En L'Hospitalet del Llobregat proliferan los contagios, probablemente porque hay gente que hace lo que le da la gana y no pasa nada. Lo de Lleida es de opereta, que sería bufa de no ser dramática, con Torra en el papel cómico. Detrás de las dos situaciones hay lo mismo: normas que están hechas para que las cumplan sólo los hombres y mujeres de buena voluntad. Más que normas son recomendaciones. A los vivalavirgen no les afectan.
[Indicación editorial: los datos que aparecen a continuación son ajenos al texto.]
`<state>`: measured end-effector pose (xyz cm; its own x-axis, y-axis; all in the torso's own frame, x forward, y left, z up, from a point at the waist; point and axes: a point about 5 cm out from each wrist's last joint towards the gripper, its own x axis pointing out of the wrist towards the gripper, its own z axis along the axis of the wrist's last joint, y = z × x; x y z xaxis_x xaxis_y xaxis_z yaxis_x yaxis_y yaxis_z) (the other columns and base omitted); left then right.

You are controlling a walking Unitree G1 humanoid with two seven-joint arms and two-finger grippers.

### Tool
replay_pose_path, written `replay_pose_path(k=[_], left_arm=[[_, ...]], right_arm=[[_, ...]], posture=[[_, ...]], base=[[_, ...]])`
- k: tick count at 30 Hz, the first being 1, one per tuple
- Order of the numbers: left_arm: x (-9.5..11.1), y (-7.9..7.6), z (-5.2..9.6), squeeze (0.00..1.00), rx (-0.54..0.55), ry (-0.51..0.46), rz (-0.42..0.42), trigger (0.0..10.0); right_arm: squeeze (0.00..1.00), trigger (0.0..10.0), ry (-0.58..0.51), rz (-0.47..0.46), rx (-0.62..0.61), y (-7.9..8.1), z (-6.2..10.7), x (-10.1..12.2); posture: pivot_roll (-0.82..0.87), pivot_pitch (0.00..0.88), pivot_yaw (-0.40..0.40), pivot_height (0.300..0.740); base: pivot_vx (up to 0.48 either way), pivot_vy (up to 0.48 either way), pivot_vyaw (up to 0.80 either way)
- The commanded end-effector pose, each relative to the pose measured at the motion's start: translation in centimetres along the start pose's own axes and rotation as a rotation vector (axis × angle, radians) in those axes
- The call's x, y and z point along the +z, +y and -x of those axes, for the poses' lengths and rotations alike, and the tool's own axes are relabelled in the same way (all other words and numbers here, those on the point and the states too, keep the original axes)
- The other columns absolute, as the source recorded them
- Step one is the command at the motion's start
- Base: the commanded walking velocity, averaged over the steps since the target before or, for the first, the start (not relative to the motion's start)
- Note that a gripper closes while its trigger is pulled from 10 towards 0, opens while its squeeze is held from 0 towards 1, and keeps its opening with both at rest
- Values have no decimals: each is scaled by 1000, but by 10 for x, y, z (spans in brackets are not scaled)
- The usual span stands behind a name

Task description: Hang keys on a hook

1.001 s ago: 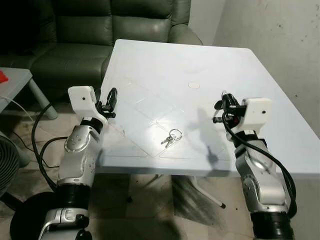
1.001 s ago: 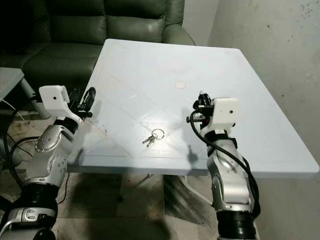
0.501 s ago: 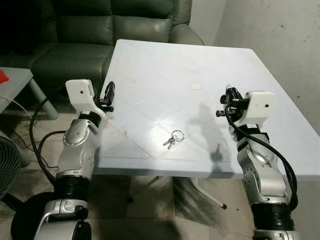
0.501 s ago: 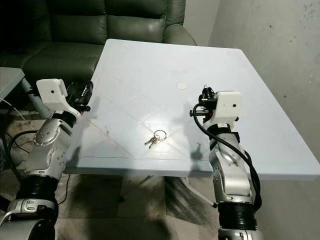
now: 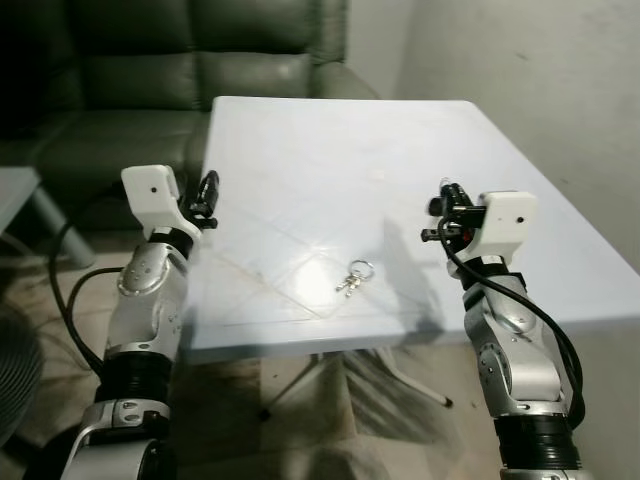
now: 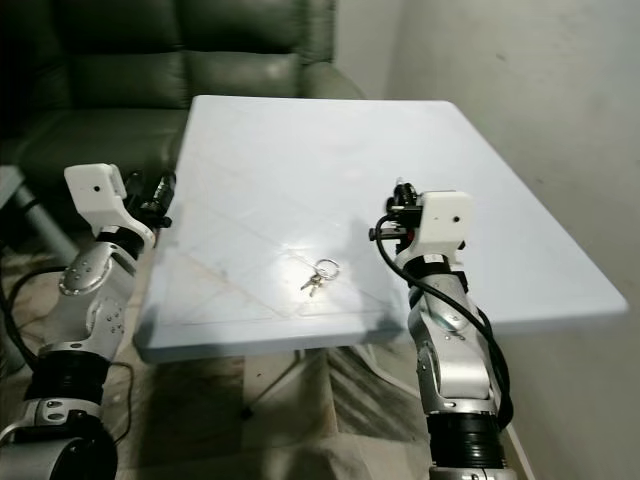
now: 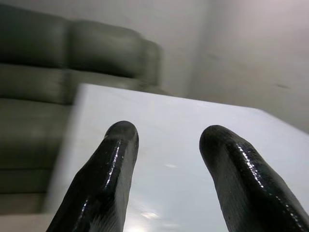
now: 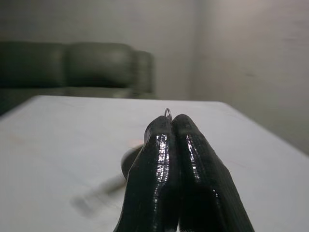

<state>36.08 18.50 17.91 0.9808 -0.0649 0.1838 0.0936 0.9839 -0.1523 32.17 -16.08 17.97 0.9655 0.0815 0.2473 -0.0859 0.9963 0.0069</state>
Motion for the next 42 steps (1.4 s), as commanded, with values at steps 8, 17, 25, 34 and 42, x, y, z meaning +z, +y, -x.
replay_pose_path(k=[8, 17, 25, 34, 42], left_arm=[[-7, -8, 3, 0, -12, 30, 8, 10000], [-10, -9, 7, 0, -18, 44, 9, 10000], [-13, -11, 10, 0, -21, 52, 13, 10000], [-17, -14, 12, 0, -33, 75, 23, 10000], [-20, -13, 13, 0, -5, 94, 27, 10000]], right_arm=[[0, 10000, 4, 10, -9, -5, 4, 2], [0, 10000, 16, 12, 3, -4, 6, 1], [0, 10000, 28, 15, 14, -3, 8, -1], [0, 10000, 39, 16, 27, -1, 10, -2], [0, 10000, 50, 15, 36, 1, 13, -4]], posture=[[-76, 0, -30, 740], [-73, 0, -36, 740], [-73, 0, -41, 740], [-77, 0, -44, 740], [-79, 0, -47, 740]], base=[[0, 0, -681], [0, 0, -681], [0, 0, -682], [0, 0, -681], [0, 176, -681]])
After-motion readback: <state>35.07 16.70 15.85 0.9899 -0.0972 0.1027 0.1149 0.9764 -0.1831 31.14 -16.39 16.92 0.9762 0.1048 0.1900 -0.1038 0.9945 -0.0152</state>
En Barcelona ocurre otro tanto en no pocos ámbitos: las playas se llenan y el Ayuntamiento hace como que se enfada y amenaza con tomar medidas que, por supuesto, no toma. Y quien dice las playas, dice el tráfico: pinta montones de tramos de calles, supuestamente para que los usen los peatones, pero por allí circulan las máquinas (motos, bicis y patinetes), expulsando al personal de a pie. No pasa nada. Nunca pasa nada, hasta que pasa, claro.
España es un país católico (al menos, fiscalmente), y en los países católicos, hay una autoridad que sabe y, por lo tanto, dice lo que hay que hacer. Por eso las biblias católicas llevan notas a pie de página, porque se da por sentado que el individuo por sí solo es incapaz de entender las cosas. Los protestantes, en cambio, creen en la libre interpretación de las Escrituras (las biblias protestantes no tienen notas explicativas) y de las normas de convivencia. Se establece el criterio de comportamiento y la gente lo interpreta y se da por sentado que lo interpreta bien. De modo que si uno hace lo que no debe tendrá motivos para arrepentirse. En lo civil y en lo espiritual (sea eso lo que sea).
En L'Hospitalet había el otro día dos sabihondos sin mascarilla en medio de una plaza, campando a sus anchas. Se les advirtió que lo que hacían estaba mal y podía perjudicar a otras personas y les importó un pimiento. Por suerte para ellos no les ha ocurrido (que se sepa) como a ese listillo de Texas que decía que lo del virus era un cuento (¿chino?) hasta que se contagió y la palmó. Antes de expirar se arrepintió de su osadía, pero ya era tarde. Porque el problema no es que un tonto se contagie, es que los tontos también contagian. A los dos tontos de L'Hospitalet fueron a decirles algo los agentes cívicos, una forma como otra cualquiera de perder el tiempo y el dinero del contribuyente. Porque los que tenían que ir eran los Mossos que tienen autoridad (o la tenían antes de que Miquel Buch se metiera en el asunto). Pero no hay mossos suficientes. Tampoco hay rastreadores suficientes que permitan un seguimiento eficaz en los procesos de contagio. Y, por supuesto, no hay médicos ni enfermeras ni camas de hospital suficientes. De modo que todo consiste en hacer normas inútiles. Y luego quejarse de la propia inutilidad atribuyendo las culpas a otro. Eso sí lo hace bien el Gobierno catalán. Tanto que, tras votar siempre que no a la declaración de alarma que permitía los confinamientos, ahora decide aplicarla él mismo, pese a carecer de competencias.
Pero si no hay dinero para lo más necesario, ¿en qué se está gastando Quim Torra la pasta? Ni siquiera cabe pensar que en prostitutas, porque la pandemia dejó este negocio bajo mínimos. ¿Se lo estará llevando todo a Waterloo? ¿Habrá encargado que lo gestione Jordi Pujol, en Andorra? Claro que igual destinan el dinero a contratar profesores de catalán en TVres (la t se ha hecho perfectamente inútil), donde por lo visto la gente usa únicamente una de las lenguas de Boscán y Josep Pla: la castellana, según ha descubierto la consejera de Cultura.
Para entender lo que ocurre quizás valga una anécdota que cuenta Jordi Llovet en su último libro (Els mestres). Fue un día a ver a Martí de Riquer y éste le dijo: “Fíjate, el Instituto (d’Estudis Catalans) ha aceptado la palabra “guapo”, que hay muy pocos, y no ha incluido la palabra “tonto”, de lo que el mundo está lleno”.